Ogni anno solo in questo paese sono circa dalle cento alle centocinquantamila le coppie che si separano. Se il postulato femminista in base al quale gli uomini commettono “femminicidio” perché non riescono a tollerare la libertà e l’autodeterminazione delle donne fosse vero, dovremmo assistere solo in questo paese al massacro di migliaia di donne ogni anno uccise da bruti che le considerano meri oggetti di loro proprietà. Se tanto (la narrazione femminista) mi dà tanto, saremmo di fronte ad una sorta di ecatombe del genere femminile (invito a rileggere i numeri e le percentuali che ho poc’anzi riportato).

Ora, in termini quantitativi, il dato più grave è l’uccisione di uomini da parte di altri uomini. Perché questo non viene elevato a fenomeno mediatico? La vita degli uomini vale forse di meno? Evidentemente sì, perché la vita degli uomini è considerata sacrificabile, al contrario di quella delle donne, e la loro morte violenta non costituisce un problema e passa sotto silenzio, viene considerata come un fatto scontato. Ma non lo è affatto. Della violenza agita sui minori e sulle ragioni per le quali non emerge mediaticamente ho già parlato. La sola violenza che sale alle cronache è quella subìta dalle donne. Perché? Lascio la domanda volutamente senza risposta lasciando che, come vuole la maieutica, ciascuno fornisca la sua. E’ altresì necessario aggiungere che quelle cifre e quelle percentuali (infinitesimali) di donne uccise sono assolutamente fisiologiche per un paese di circa sessanta milioni di abitanti. Nessun sociologo e statistico serio eleverebbe quelle percentuali a fenomeno sociale se non fosse per il martellamento sistematico a cui siamo sottoposti H24 e che lo ingigantisce oltre misura per ragioni ideologiche e politiche. E’ ovvio che anche una sola persona uccisa, donna o uomo che sia, è una tragedia, ma pensare di eliminare del tutto ogni forma di violenza è pura utopia.

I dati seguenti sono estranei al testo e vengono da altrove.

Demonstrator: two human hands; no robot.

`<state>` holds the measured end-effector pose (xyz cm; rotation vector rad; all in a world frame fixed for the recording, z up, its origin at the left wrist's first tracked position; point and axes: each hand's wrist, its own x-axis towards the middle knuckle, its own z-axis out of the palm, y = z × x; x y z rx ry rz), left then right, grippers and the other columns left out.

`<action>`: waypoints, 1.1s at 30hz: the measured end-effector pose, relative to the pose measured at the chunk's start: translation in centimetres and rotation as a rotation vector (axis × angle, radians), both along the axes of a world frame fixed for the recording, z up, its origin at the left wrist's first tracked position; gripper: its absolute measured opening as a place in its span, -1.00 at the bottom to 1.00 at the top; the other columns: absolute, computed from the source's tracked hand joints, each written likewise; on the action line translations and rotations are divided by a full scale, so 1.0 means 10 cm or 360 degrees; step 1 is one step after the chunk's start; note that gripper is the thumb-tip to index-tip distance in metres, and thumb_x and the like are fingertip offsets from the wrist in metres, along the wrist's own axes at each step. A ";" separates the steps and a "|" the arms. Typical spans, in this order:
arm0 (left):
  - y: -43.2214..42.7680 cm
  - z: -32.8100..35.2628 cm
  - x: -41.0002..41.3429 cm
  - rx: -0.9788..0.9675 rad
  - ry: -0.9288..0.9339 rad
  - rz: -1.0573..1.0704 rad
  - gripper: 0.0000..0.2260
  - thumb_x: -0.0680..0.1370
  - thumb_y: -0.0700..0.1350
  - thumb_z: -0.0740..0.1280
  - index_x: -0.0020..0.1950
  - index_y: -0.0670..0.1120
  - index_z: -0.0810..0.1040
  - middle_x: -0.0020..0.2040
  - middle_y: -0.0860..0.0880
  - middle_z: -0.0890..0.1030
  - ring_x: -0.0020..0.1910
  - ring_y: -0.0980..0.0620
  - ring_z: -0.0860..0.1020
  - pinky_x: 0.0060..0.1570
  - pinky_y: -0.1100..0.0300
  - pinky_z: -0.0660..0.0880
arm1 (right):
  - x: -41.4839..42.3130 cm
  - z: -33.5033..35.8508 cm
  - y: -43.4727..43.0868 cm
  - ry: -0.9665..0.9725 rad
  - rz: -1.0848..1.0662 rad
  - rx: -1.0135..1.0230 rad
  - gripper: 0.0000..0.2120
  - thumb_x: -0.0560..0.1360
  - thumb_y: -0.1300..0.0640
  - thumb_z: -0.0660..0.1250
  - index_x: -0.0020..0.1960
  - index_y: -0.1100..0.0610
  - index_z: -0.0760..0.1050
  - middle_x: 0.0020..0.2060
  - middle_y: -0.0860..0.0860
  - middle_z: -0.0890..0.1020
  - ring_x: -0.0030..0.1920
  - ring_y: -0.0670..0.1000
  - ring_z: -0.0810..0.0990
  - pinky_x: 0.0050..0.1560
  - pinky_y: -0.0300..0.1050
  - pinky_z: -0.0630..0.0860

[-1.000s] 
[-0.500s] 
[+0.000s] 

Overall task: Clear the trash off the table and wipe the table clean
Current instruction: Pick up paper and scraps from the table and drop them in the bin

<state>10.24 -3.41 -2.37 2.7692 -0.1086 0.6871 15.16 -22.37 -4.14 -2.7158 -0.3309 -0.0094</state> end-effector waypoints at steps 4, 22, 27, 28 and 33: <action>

Sulle ragioni per cui questa questione è stata artificiosamente trasformata in una emergenza mi sono pronunciato più volte e non ci torno se non per ribadire che quella delle donne contro gli uomini è la più subdola delle guerre orizzontali, seppur camuffata sotto le bandiere della emancipazione e della liberazione delle donne.    

Tornando a noi, ciò che è sconvolgente è che da un personaggio squallido, orrendo, come Milei – un ultra liberista, uno che getterebbe la gente sul lastrico pur di servire gli interessi del  capitale, un filo sionista, uno scendiletto degli americani, uno che fino a qualche decennio fa sarebbe stato un sostenitore delle più brutali dittature militari sudamericane – ci tocca ascoltare parole di buon senso. Non da un giurista, non da un esponente o da un intellettuale democratico o della Sinistra, ma da un losco figuro come Milei.

A questo siamo arrivati. A questo ci ha portato l’attuale “sinistra” e il suo carrozzone ideologico politicamente corretto. E’ stupefacente per quanto desolante. Per lo meno per me.